Конфликт загнан внутрь. Уходя, Лиза повторяет «mon dieu», раньше мы слышали это выражение от Анны Павловны, читатель опознает «рифму»; вроде бы «mon dieu» может воскликнуть любой человек, но в «Войне и мире» это словосочетание (во французском варианте) принадлежит лишь Лизе и Шерер.
Вторая часть главы – Пьер и Андрей переходят (длятся шлюзы) в столовую. В середине ужина Андрей выступает с монологом, что зря он женился, что Пьеру не надо жениться, что женщины – это эгоизм, тщеславие, тупоумие, ничтожество во всем.
Саму по себе конкретную Лизу Андрей считает добродетельной, но уже факт ее органичной позиции в свете – важнее, получается, добродетелей. Поминается, конечно, Наполеон, которому женщины не мешали ставить высоких целей, вот он их и достиг. В «Русском вестнике» Андрей говорил, что Бонапарт кончил курс в артиллерийском училище, но эта живая деталь усечена, много чести для Бонапарта иметь настолько личную деталь.
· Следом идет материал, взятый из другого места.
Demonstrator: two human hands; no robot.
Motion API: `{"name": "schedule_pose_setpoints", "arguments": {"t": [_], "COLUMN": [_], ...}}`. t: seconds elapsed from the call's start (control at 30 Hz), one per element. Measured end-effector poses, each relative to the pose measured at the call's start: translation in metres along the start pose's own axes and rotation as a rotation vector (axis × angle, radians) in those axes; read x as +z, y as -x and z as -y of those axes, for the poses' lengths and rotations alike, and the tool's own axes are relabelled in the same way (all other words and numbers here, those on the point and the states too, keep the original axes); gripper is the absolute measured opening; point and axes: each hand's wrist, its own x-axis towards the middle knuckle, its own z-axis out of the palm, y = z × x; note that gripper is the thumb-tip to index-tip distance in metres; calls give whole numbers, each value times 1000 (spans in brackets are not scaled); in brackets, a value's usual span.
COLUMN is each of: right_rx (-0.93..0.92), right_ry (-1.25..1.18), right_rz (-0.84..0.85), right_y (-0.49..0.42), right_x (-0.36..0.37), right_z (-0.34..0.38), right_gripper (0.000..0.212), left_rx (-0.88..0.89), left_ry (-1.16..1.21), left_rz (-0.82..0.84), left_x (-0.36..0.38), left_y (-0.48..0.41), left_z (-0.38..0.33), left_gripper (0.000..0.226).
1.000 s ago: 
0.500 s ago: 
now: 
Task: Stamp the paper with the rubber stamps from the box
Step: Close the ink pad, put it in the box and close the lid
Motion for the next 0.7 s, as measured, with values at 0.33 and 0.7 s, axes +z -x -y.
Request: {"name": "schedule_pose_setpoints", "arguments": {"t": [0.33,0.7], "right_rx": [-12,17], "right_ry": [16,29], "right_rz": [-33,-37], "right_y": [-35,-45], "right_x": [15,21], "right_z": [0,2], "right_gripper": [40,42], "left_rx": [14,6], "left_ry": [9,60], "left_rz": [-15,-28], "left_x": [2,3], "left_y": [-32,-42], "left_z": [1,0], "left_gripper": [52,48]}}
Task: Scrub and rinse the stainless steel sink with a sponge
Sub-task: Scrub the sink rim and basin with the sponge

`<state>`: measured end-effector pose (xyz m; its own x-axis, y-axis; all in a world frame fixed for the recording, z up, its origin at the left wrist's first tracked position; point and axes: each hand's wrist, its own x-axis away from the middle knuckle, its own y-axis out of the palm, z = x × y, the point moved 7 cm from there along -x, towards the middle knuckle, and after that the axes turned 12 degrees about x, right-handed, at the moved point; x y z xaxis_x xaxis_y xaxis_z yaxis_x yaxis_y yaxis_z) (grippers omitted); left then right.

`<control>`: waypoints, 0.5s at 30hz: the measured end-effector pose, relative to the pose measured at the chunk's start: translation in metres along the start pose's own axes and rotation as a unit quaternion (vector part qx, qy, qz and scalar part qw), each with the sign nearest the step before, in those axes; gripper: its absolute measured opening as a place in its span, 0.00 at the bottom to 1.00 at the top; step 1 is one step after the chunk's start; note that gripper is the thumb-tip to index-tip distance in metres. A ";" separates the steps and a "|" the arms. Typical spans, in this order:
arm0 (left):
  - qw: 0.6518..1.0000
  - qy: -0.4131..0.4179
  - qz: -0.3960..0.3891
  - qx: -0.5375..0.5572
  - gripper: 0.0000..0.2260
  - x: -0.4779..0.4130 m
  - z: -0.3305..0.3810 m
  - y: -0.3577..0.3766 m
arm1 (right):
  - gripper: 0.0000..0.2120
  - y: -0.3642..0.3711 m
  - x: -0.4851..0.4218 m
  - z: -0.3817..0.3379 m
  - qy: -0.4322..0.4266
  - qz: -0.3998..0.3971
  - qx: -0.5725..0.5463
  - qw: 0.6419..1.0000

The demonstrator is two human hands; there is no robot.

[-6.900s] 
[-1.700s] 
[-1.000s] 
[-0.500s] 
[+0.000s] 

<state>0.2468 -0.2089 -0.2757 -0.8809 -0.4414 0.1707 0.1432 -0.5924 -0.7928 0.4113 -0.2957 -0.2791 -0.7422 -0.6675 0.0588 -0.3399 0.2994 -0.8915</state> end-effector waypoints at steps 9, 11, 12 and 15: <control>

Потом разговор сворачивает на Пьера, который повторяет, что не выбрал пока занятия по душе… новым боком выскакивает тема женщин… других, не светских, а полусветских. Пьер с ними усердно путается как по личной склонности, так и по товарищеским наущениям Анатоля Курагина. Андрей настоятельно советует Пьеру бросить эти забавы, и Пьер мгновенно принимает решение больше к Анатолю ни ногой, оно у него давно зрело.
Но, выйдя от друга в два часа «бессумрачной ночи», Пьер все же решает ехать к Анатолю. Процесс принятия решения визуализирован в британском фильме: вспышки сцен с алкоголем и «женщинами» в мозгу манят молодого повесу.
Третья часть 1-1-VI: сцена в большом доме у конногвардейских казарм. В передней никого нет, но пахнет вином (первый запах в книге) и слышатся дальний говор и крик (снова звуки за сценой), а в следующем абзаце даже и рев медведя.
В «Русском вестнике» медведя еще не было, зато на входе в дом была пустая комната, посреди которой стояла статуя скаковой лошади в полный рост. Замечательно! Где взял Анатоль такую статую, из чего сделана статуя… Вопросы праздные, лошадь вычеркнута, но проход через пустые комнаты все равно очень длинный.
На входе лакей, теоретически это препятствие, на деле он, думая, что его никто не видит, допивает тайком недопитое вино. Хорошая деталь заднего плана, в английском фильме внимательный зритель заметит этого лакея за спиной Пьера. Появились неперсонифицированные персонажи, в следующих абзацах что-то кричит «первый», что-то «второй», что-то «третий».
Пьер слишком трезвый, его заставляют выпить несколько стаканов. Метафора шлюза, перехода с уровня на уровень за счет гидротехнической процедуры, здесь материализуется: как шлюз наполняется водой, Пьер должен, чтобы начать действовать, наполниться вином.
Пьер появляется в момент пари: двадцатипятилетний пехотный офицер Долохов поспорил с англичанином Стивенсом, что выпьет бутылку рома одним махом, сидя на подоконнике третьего этажа и не держась ни за что руками. Для этого из окна надо выставить раму, слуги и Анатоль не справляются, на помощь приходит мощный Пьер.
Долохов осторожно и тихо полез в окно. Спустив ноги и расперевшись обеими руками в края окна, он примерился, уселся, опустил руки, подвинулся направо, налево и достал бутылку. Анатоль принес две свечки и поставил их на подоконник, хотя было уже совсем светло. Спина Долохова в белой рубашке и курчавая голова его были освещены с обеих сторон.
Режиссер Михаил Ромм восхищался[3] кинематографичностью этого момента. «Долохов стал подлинным центром мизансцены, он выделен специальным светом: освещен контражуром из окна и с двух сторон передним светом. Да еще вдобавок на нем белая рубашка. Он стал самым светлым пятном во всей комнате. Редко обнаружишь у профессионального сценариста наших дней столь точное световое осмысление эпизода».